Community activist Linda Wilder Bryan spoke for many when she suggested Council balance the budget on the back of tourists rather than low-income residents who would be hard-pressed to pay what's expected to be a per-house fee around $300 per year.

"If you want us to believe you've done everything, why aren't we using impact fees for hotels and motels that come to our City?" Bryan said.

Hernandez responded that state law limits what impact fees can be used for, but added that he will explore the idea of impact fees next year.

That wasn't the only budget brouhaha. Controversial cuts to nonprofit budgets brought fireworks, particularly from the executive director of the Rape Crisis Center, Kesha Gibson-Carter.

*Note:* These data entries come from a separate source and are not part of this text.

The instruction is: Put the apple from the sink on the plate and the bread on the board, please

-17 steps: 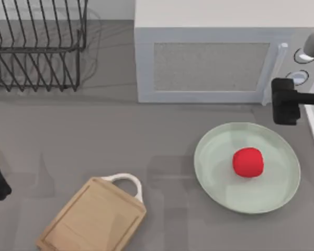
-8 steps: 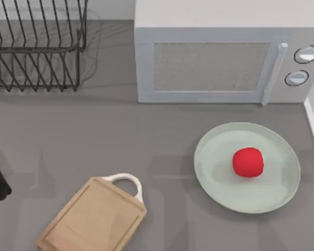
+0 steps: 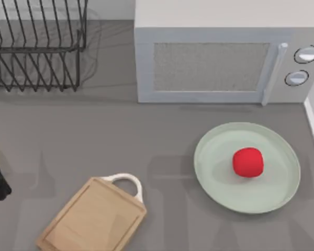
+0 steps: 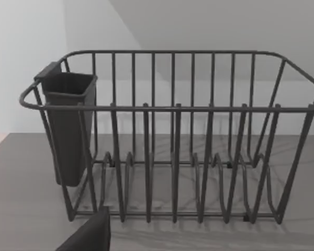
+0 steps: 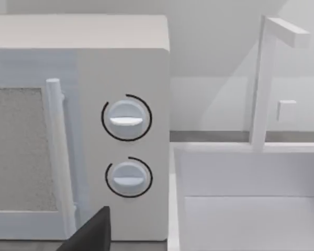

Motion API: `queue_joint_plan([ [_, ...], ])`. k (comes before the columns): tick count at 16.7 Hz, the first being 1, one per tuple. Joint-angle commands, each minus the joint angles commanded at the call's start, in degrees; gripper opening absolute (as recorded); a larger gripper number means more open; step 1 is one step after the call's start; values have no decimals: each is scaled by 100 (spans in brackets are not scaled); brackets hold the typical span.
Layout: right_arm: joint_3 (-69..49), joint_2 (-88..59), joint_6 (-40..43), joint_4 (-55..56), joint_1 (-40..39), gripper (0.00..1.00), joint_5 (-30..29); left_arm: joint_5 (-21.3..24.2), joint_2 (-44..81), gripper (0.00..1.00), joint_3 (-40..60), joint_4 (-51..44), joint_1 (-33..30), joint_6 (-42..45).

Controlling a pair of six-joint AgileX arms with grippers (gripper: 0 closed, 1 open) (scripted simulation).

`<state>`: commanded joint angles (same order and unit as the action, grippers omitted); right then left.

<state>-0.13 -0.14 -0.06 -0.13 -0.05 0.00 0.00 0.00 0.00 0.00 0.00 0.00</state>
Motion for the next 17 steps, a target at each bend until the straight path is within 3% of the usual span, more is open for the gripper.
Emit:
queue_joint_plan([
  [9,13,14,6,13,5,100,0,-13,360,100,352,-267,66,306],
  [13,13,14,6,13,5,100,0,-12,1697,100,1469,-1116,234,1276],
  [17,13,14,6,13,5,100,0,-1,3926,100,2942,-2328,454,2596],
])
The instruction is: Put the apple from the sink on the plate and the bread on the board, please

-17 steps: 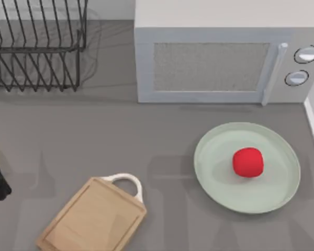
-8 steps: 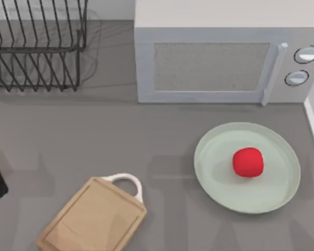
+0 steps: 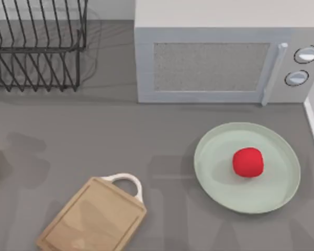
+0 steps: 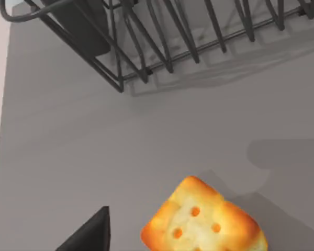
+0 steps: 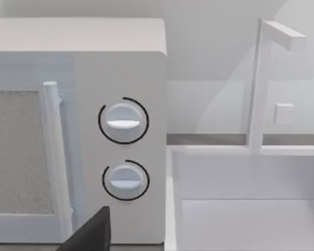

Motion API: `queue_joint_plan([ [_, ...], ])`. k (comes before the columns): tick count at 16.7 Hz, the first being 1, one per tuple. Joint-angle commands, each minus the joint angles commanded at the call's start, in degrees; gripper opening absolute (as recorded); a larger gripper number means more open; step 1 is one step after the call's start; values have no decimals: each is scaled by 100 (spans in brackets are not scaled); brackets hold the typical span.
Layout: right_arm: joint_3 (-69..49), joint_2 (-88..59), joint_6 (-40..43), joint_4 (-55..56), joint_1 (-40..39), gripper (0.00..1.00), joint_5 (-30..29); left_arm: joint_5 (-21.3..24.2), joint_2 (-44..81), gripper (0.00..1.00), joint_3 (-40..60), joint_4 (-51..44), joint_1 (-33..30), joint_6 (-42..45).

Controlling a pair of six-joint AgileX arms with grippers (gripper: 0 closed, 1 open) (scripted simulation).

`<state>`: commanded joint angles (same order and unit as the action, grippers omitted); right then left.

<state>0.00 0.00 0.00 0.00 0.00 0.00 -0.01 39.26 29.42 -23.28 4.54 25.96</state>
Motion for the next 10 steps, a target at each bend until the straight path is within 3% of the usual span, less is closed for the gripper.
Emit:
queue_joint_plan([
  [5,0,0,0,0,0,100,0,3,3085,100,1886,-1659,301,1737],
  [10,0,0,0,0,0,100,0,-1,5304,100,3535,-2956,554,3182],
])
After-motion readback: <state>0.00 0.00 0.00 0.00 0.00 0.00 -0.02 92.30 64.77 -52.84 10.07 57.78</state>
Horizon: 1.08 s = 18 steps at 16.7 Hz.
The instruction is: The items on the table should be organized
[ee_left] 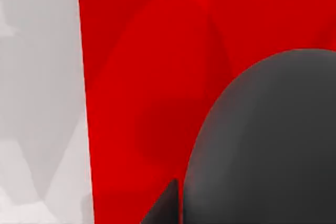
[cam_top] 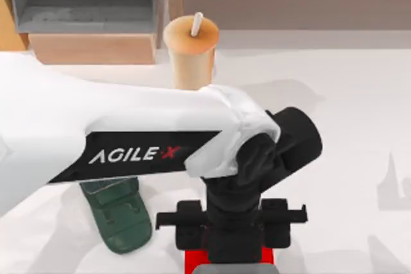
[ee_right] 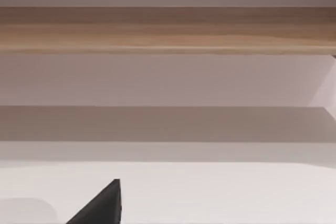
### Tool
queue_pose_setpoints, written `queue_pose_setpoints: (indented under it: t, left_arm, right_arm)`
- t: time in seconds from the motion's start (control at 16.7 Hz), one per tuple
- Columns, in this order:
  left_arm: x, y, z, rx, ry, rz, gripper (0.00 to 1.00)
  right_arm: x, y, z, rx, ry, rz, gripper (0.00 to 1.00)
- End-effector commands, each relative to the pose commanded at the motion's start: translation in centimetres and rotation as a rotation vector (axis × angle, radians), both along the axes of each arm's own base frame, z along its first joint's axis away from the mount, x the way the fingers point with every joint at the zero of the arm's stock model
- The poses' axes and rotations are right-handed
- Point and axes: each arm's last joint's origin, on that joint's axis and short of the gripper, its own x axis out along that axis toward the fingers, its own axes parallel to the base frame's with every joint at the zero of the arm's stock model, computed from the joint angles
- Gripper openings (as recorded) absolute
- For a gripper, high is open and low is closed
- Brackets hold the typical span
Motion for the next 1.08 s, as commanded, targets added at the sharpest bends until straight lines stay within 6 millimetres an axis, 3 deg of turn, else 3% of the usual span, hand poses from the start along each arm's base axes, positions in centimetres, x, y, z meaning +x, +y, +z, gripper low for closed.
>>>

Lamenting the enormous backlog of unprocessed rape kits, Gibson-Carter passionately asked Council, "Is it pleasing to you that we've only had 11 or 12 arrests for rape" out of more than 100 reports?

Hernandez explained the budget cuts by saying the Rape Crisis Center hadn't followed proper protocol in submitting a proposal on time nor in attending a City funding workshop.

"If you're asking staff to go back and amend their recommendations simply because an organization can come here and eloquently speak," Hernandez said, then he would suggest "we just throw out" the whole budget process and let groups speak before council.

Gibson-Carter replied that hers wasn't the only organization not to apply or attend so she "can only conclude Rape Crisis Center is being discriminated against."

In addition Gibson-Carter said, "You cut funds to social services but then institute a Fire Fee. Who does that?"

As yesterday's meeting was a first reading of the the budget and the Fire Fee proposal, no vote was taken. Another opportunity to speak will come in two weeks at the regular Dec. 21 Council meeting.